In the preceding commit we have stopped creating the object database in
`repo_set_gitdir()`. But the logic is still somewhat confusing as we
still end up creating it conditionally in `setup_git_dir()`, which is
called multiple times.

Drop the conditional logic and instead create the object database in all
places where we have discovered and configured a repository.

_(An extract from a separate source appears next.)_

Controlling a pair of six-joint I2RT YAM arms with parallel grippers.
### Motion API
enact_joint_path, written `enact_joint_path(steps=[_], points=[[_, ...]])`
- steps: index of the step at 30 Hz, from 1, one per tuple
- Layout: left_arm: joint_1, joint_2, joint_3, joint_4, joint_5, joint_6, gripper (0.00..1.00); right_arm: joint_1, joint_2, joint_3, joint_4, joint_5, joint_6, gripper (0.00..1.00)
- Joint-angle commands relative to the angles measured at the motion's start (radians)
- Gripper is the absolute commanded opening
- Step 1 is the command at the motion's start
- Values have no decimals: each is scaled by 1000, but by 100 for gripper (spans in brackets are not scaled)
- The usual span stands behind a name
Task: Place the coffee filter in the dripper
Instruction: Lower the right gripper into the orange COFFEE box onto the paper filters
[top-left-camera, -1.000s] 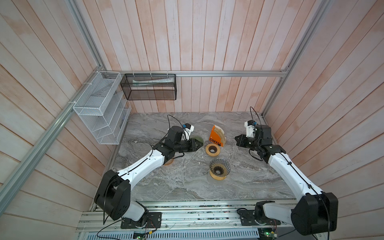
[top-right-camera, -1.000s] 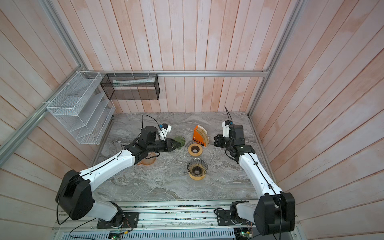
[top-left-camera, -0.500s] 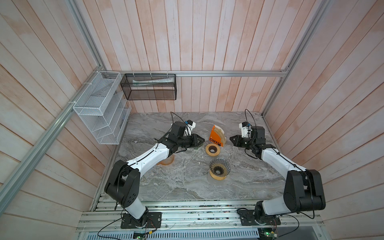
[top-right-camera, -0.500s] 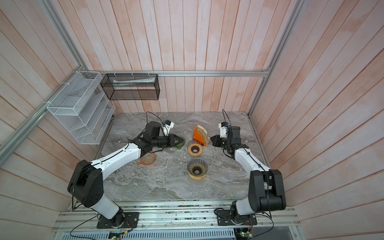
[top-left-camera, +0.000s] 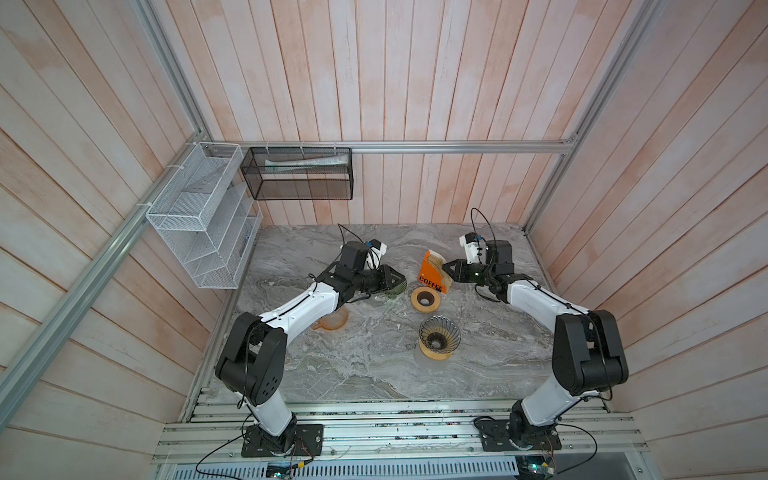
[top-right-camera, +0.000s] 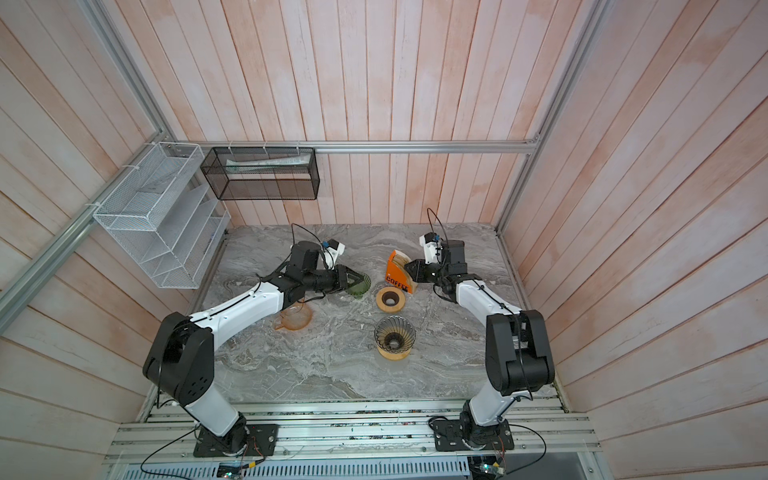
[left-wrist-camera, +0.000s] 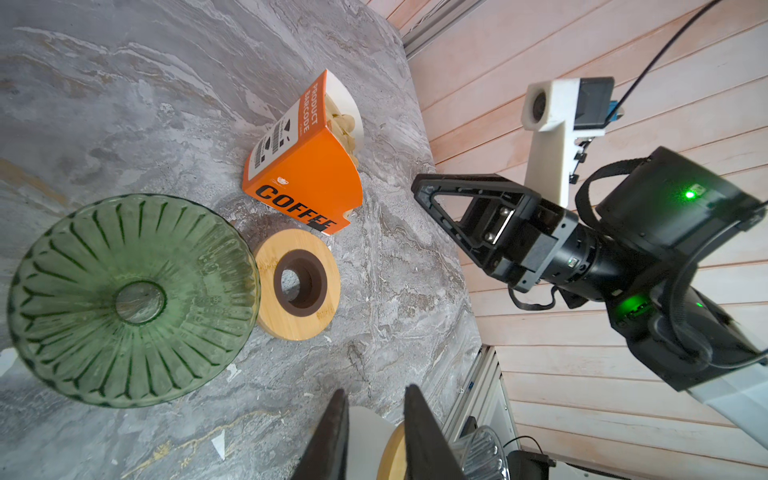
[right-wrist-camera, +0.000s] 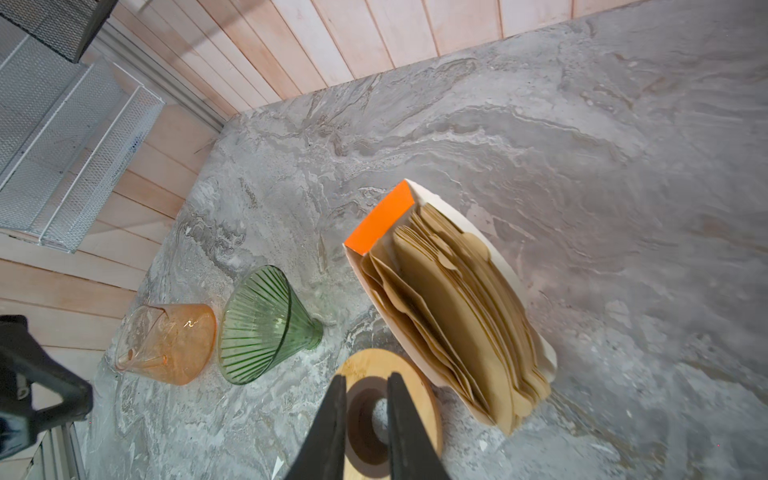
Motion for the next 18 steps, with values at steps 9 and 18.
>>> enact_joint_path(steps=[9,18], points=[[29,-18,-76,73,32,-7,27,53,104,129,-63,67,-49,21],[39,-22,-108,95,40,-16,27,54,148,180,-94,104,-54,19]])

This leads to even more duplication than we already had in the preceding
commit, but an alert reader may notice that we now (almost) always call
`odb_new()` directly before having called `apply_repository_format()`.
The only exception to this is `setup_git_directory_gently()`, where we
also call the function when _not_ applying the repository format. This
will be fixed in the next commit, and once that's done we can then unify
creation of the object database into `apply_repository_format()`.

Signed-off-by: Patrick Steinhardt <ps@pks.im>
---
 setup.c | 37 ++++++++++++++++++++++++++-----------
 1 file changed, 26 insertions(+), 11 deletions(-)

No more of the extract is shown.